Your Bound by Magick series is my favorite of your paranormal series. Clan Owen, one of the largest and oldest covens of witches in the United States is recovering from the horror of the Magister, a superpowered enemy that annihilated much of witch-kind, but was beaten back at the end of the last book in the series, Chaos Burning. The fallout of the very public fight against the Magister is that humans have now become aware of the Others who have lived side-by-side with them for centuries. The fight has resulted in a number of human hate groups, led by PURITY, working to marginalize the rights of Others, and perhaps contain the Others in concentration camps. PURITY is sowing fear within the American populace and are working overtime to discredit Others.

Going Under Lauren DanePURITY is “outing” Others publicly and Molly Harper, a PR guru is among those who is publicly named a witch and is summarily forced out of the PR firm that she founded. Hurt and furious, Molly catches a television interview given by Meriel Owen, the head of Clan Owen, and knows that her skills as a public relations executive could benefit all witches.

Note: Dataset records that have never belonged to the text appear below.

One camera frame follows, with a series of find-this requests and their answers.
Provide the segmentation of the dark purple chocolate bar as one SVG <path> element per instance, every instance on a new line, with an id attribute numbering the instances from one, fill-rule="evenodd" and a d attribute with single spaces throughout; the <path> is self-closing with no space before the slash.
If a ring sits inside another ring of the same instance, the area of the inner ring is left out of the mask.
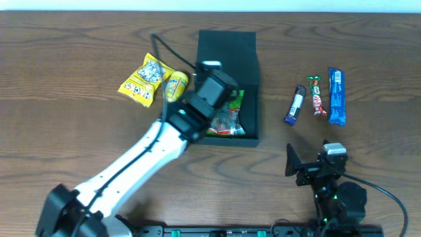
<path id="1" fill-rule="evenodd" d="M 285 116 L 284 122 L 290 126 L 294 126 L 297 122 L 297 118 L 301 111 L 301 107 L 305 100 L 306 88 L 302 85 L 297 85 L 295 88 L 295 96 L 289 108 L 287 115 Z"/>

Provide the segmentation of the yellow sunflower seed bag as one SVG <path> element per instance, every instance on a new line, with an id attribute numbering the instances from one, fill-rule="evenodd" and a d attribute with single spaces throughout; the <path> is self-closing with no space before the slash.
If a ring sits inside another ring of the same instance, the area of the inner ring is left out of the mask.
<path id="1" fill-rule="evenodd" d="M 147 53 L 143 64 L 120 85 L 118 92 L 150 107 L 162 81 L 167 80 L 174 72 L 173 68 Z"/>

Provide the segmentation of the blue wafer bar wrapper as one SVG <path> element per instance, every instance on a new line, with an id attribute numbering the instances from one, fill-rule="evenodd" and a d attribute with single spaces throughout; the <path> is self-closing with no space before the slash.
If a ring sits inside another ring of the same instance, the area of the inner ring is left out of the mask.
<path id="1" fill-rule="evenodd" d="M 340 126 L 346 125 L 345 75 L 343 71 L 329 69 L 330 112 L 328 122 Z"/>

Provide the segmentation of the green red KitKat bar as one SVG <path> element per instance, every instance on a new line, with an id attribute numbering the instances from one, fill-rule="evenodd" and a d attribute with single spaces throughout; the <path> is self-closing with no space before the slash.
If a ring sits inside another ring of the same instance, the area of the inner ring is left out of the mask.
<path id="1" fill-rule="evenodd" d="M 309 82 L 311 97 L 312 97 L 312 106 L 314 109 L 314 115 L 327 115 L 327 111 L 322 106 L 322 99 L 320 94 L 320 77 L 319 76 L 308 76 L 307 80 Z"/>

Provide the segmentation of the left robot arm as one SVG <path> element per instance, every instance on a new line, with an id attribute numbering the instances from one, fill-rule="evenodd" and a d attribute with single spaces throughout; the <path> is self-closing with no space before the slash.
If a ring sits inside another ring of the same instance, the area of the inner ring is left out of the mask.
<path id="1" fill-rule="evenodd" d="M 221 70 L 202 73 L 204 82 L 175 102 L 164 102 L 162 116 L 127 152 L 72 191 L 52 189 L 43 206 L 36 236 L 131 236 L 116 218 L 120 208 L 157 171 L 177 159 L 207 133 L 217 110 L 237 90 Z"/>

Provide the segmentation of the green gummy candy bag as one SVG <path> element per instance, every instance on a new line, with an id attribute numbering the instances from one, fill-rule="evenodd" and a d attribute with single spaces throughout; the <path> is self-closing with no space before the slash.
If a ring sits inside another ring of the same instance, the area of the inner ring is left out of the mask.
<path id="1" fill-rule="evenodd" d="M 246 131 L 239 121 L 244 91 L 233 91 L 232 101 L 227 102 L 212 120 L 207 135 L 216 137 L 244 136 Z"/>

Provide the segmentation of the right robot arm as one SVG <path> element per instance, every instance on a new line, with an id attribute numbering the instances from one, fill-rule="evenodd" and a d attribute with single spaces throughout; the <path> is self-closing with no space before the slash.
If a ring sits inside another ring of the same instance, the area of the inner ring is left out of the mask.
<path id="1" fill-rule="evenodd" d="M 302 163 L 291 144 L 286 145 L 286 176 L 296 185 L 311 186 L 317 213 L 314 236 L 361 236 L 365 218 L 366 190 L 354 182 L 338 184 L 345 175 L 347 150 L 340 143 L 325 142 L 317 160 Z"/>

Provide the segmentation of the dark green gift box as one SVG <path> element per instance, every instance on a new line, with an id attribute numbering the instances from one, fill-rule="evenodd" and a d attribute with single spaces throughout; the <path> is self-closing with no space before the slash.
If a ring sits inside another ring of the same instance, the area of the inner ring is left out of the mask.
<path id="1" fill-rule="evenodd" d="M 200 30 L 196 61 L 219 61 L 222 70 L 244 91 L 239 121 L 245 135 L 238 138 L 207 136 L 201 145 L 257 147 L 260 142 L 260 71 L 256 33 Z"/>

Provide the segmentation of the yellow Mentos gum bottle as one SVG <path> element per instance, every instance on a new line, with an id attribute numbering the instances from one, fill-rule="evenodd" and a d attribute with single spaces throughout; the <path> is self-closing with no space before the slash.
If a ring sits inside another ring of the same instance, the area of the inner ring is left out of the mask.
<path id="1" fill-rule="evenodd" d="M 164 91 L 167 102 L 178 100 L 187 88 L 188 82 L 189 79 L 185 73 L 181 71 L 173 72 L 166 83 Z"/>

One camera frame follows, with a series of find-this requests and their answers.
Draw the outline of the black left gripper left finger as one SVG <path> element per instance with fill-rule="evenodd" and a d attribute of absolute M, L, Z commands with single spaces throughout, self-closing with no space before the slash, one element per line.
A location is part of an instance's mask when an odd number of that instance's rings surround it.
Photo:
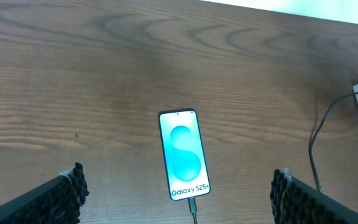
<path fill-rule="evenodd" d="M 74 168 L 0 205 L 0 224 L 78 224 L 80 207 L 89 193 L 83 166 L 77 162 Z"/>

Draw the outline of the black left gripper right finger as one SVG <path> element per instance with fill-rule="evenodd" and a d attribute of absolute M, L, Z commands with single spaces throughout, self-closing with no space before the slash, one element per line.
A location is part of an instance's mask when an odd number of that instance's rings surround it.
<path fill-rule="evenodd" d="M 288 173 L 275 170 L 270 201 L 276 224 L 358 224 L 358 213 Z"/>

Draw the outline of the blue Galaxy smartphone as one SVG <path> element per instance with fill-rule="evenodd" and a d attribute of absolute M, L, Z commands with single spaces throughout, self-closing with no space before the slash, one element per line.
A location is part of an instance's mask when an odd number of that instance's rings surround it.
<path fill-rule="evenodd" d="M 209 194 L 197 112 L 193 108 L 161 111 L 158 124 L 170 198 L 179 201 Z"/>

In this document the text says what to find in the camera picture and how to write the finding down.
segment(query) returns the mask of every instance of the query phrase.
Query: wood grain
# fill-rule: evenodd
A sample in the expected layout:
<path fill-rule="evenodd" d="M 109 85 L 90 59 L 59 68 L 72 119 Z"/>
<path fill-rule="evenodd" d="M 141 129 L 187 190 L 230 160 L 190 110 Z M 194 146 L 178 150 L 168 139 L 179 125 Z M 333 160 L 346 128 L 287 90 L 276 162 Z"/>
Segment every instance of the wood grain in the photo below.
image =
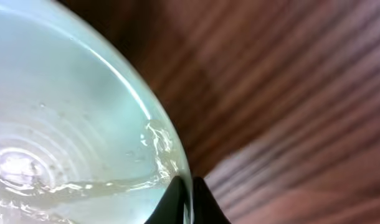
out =
<path fill-rule="evenodd" d="M 62 0 L 134 65 L 233 223 L 380 224 L 380 0 Z"/>

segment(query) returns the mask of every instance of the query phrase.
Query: brown wooden surface
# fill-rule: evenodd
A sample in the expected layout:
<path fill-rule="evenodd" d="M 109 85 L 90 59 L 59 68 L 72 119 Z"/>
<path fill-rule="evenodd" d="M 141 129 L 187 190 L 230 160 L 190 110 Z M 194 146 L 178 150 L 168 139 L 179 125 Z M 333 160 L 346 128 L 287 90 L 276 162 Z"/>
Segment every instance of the brown wooden surface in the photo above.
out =
<path fill-rule="evenodd" d="M 380 0 L 64 4 L 149 83 L 233 223 L 380 224 Z"/>

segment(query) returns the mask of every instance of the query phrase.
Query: water
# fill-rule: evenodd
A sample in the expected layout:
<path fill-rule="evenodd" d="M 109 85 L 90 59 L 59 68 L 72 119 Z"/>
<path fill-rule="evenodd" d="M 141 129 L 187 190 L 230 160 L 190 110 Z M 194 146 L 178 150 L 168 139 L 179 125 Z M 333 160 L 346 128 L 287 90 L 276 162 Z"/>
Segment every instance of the water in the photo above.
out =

Molly was raised human, unknowing her Other-ness until it was recognized by one of her teachers, also a witch, when she was in middle school. The woman took her under her wing and introduced her to the local coven in Chicago, where Molly is from. So Molly brings a unique perspective to Clan Owen as she begins her work. She was raised by a human mother and when she arrives in Seattle to begin working, she finds that many are suspicious of her human upbringing. Some feel that she’s not the best person to represent witches because she’s not “witch” enough. But as Molly steps into her role, she finds that it’s much more involved and dangerous than she thought. Acting as Clan Owen’s spokesperson, one who is battling constant misconceptions about her people, she is under intense scrutiny and receives multiple death threats per week. Enter Gage Garrity, the lead Hunter for Clan Owen. Gage is responsible for the safety of Meriel Owen as well as those who work closely with her. He’s immediately drawn to Molly as he provides for her safety. He admires her spine and the fact that she doesn’t back down in the face of prejudice either from inside the Clan or the human hate groups who spew venom at her everywhere she goes. She’s smart, articulate, and funny, and wrapped in a package that he finds quite irresistible. But as Molly public profile raises and she pushes to unite the Others to take uniform action against the hate groups, her life is in jeopardy. Will Gage be able to balance his feelings for Molly with his responsibility to keep her and the leaders of Clan Owen safe from harm?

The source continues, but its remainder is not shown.